BREAK FREE FROM THE FOOD NOISE.

Maybe you can lead, achieve, and hold everything together in every other area of your life… yet feel powerless around certain foods. You promise yourself “this is the last time,” stay on track for a stretch, then something flips—stress hits, cravings roar, the package is gone, and shame follows. The hardest part is not only the eating. It’s the mental noise, the secrecy, the bargaining, and the fear that you will always be “like this.”

If this sounds familiar, it is not a character flaw or a willpower problem. For many people, this cycle is driven by a mix of ultra-processed foods, nervous system overload, emotional coping, and survival strategies that once helped you get through life. There are real reasons this keeps happening, which means there are real solutions.

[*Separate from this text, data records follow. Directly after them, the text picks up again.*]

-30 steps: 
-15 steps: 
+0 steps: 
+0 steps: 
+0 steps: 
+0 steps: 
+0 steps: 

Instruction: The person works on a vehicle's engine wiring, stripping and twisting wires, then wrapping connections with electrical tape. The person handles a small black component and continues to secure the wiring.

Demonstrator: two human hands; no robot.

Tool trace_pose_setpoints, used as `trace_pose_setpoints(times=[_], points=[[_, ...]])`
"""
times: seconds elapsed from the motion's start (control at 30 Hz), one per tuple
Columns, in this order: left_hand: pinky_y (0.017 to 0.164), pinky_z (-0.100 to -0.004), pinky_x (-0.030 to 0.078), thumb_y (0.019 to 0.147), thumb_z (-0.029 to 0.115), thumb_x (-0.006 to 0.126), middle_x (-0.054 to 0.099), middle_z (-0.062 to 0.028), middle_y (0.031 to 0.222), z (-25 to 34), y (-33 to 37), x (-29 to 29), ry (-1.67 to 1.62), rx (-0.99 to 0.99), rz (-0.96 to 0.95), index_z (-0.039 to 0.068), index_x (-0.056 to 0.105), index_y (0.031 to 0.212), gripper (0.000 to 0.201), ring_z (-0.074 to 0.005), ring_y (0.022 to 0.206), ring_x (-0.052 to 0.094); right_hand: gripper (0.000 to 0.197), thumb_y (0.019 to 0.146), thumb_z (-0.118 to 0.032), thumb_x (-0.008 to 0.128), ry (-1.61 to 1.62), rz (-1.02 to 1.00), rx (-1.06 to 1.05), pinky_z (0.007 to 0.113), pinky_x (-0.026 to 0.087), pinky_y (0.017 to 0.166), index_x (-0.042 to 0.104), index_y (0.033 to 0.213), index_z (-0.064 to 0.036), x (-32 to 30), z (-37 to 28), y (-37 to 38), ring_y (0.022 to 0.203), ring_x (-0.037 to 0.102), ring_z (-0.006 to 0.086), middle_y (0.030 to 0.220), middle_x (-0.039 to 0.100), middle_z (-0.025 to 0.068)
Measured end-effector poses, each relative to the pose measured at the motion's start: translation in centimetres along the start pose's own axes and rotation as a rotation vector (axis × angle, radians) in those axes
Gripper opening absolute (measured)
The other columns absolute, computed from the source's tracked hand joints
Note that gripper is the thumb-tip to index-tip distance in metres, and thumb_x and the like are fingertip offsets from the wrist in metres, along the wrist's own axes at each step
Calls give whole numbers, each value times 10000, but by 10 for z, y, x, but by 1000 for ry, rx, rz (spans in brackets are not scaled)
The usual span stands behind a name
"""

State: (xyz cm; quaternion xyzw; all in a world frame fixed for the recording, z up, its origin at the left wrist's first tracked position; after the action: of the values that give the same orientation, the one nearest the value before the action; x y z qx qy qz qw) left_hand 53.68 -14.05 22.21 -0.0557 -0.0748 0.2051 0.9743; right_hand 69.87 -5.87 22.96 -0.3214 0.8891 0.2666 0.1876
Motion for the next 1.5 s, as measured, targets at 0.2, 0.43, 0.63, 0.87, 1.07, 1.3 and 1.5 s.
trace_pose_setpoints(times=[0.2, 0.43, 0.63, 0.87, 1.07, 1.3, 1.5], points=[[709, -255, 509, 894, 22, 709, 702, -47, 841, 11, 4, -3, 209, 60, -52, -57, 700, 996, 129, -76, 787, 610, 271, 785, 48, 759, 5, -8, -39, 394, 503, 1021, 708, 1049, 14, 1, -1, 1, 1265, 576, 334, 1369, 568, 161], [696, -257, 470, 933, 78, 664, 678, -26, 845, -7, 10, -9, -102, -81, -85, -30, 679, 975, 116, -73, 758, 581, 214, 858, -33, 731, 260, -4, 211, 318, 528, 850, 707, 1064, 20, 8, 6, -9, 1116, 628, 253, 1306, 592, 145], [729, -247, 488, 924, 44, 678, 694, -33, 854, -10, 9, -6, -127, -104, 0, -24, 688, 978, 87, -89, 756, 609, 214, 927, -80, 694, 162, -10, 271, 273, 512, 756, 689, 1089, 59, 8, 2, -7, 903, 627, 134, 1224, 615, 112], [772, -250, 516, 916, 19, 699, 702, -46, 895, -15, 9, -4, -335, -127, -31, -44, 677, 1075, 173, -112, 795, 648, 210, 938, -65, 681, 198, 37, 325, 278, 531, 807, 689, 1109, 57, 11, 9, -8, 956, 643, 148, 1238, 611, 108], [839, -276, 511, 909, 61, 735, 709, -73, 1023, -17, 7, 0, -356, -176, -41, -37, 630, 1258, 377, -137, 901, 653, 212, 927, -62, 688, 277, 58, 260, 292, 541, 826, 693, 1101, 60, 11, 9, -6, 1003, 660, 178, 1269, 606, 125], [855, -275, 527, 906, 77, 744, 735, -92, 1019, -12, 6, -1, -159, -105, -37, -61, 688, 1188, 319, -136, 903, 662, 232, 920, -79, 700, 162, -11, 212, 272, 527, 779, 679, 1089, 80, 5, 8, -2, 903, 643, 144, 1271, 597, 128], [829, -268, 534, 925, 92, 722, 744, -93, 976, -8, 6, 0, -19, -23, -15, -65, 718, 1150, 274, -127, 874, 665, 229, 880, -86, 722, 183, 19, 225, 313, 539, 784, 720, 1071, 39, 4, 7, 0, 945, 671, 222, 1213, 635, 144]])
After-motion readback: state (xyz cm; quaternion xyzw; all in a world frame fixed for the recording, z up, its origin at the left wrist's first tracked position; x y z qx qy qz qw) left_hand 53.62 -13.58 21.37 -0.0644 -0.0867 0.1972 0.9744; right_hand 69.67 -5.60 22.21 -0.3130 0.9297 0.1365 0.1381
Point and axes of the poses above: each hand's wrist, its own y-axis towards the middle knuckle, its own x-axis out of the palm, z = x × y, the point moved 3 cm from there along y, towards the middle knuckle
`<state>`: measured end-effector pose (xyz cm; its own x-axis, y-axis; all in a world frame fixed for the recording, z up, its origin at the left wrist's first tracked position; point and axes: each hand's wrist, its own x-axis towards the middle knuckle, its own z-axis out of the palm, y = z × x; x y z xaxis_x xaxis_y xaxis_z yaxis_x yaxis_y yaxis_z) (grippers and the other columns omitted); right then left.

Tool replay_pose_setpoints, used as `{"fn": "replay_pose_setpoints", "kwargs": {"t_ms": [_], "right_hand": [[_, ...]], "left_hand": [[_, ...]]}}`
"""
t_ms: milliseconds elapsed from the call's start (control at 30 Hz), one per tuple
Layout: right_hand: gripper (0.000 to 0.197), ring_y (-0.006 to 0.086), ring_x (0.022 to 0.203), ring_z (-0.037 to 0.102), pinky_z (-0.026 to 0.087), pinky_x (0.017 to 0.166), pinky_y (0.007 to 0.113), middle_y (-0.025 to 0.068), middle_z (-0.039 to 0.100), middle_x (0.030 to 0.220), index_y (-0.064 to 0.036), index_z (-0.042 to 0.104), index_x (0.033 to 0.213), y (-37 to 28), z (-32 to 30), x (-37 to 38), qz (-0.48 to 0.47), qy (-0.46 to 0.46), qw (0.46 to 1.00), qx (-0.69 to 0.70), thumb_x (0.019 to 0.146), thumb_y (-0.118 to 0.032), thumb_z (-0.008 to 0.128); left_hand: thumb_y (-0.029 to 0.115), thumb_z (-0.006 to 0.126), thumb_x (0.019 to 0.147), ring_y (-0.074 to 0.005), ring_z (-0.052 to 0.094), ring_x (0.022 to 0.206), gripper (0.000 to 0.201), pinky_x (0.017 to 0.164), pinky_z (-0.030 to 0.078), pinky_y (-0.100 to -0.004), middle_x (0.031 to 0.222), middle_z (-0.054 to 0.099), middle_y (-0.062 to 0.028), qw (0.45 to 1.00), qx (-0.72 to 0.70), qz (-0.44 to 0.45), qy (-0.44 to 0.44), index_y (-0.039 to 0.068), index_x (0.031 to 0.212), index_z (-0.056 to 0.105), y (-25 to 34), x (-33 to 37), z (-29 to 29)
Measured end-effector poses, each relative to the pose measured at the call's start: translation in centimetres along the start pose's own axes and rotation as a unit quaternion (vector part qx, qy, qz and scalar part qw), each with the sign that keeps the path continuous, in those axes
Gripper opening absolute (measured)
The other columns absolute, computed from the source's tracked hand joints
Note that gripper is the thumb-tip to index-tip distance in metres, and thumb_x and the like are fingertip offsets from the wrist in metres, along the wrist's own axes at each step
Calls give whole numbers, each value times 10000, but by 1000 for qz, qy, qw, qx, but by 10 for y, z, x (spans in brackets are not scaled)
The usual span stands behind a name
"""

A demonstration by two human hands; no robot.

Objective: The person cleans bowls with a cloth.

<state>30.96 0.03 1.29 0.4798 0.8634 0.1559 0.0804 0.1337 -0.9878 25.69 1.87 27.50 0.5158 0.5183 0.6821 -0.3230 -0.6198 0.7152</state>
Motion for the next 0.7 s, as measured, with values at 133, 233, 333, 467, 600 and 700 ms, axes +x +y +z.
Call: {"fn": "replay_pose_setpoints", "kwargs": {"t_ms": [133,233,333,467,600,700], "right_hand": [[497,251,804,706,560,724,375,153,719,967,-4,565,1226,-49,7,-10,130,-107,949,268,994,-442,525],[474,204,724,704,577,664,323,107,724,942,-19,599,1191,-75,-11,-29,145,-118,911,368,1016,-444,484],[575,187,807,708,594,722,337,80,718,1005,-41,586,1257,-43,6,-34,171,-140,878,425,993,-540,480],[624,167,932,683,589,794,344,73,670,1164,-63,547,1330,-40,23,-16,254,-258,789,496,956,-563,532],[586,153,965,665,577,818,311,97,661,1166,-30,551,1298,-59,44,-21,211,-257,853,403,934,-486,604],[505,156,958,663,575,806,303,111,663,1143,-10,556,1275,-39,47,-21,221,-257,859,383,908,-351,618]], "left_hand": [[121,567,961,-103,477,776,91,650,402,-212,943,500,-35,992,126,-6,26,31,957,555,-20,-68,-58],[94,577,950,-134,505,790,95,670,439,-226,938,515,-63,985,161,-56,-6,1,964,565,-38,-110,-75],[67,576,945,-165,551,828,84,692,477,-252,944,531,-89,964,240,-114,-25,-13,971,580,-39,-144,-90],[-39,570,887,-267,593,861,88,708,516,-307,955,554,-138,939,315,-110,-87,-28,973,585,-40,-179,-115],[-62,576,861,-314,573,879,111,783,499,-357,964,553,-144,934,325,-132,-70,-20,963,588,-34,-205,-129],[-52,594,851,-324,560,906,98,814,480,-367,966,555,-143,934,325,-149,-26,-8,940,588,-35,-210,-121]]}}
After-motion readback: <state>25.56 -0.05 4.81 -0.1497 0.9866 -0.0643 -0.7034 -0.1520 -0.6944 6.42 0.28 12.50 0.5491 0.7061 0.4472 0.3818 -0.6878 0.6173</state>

I help high-achieving people heal their relationship with food in a way that is personalized, trauma-informed, and realistic for your life. No rigid templates. No one-size-fits-all rules. Together, we uncover what is driving your cravings and cycles, build a plan that fits your values and goals, and create the kind of support and accountability that makes change sustainable. If private work with me is not the best next step, I can connect you with a trusted coach I have trained or other aligned resources.

Find your freedom with food. You deserve a life that feels peaceful again.

Book a confidential consult—no pressure, no pitch—just clarity on what’s going on and what help fits.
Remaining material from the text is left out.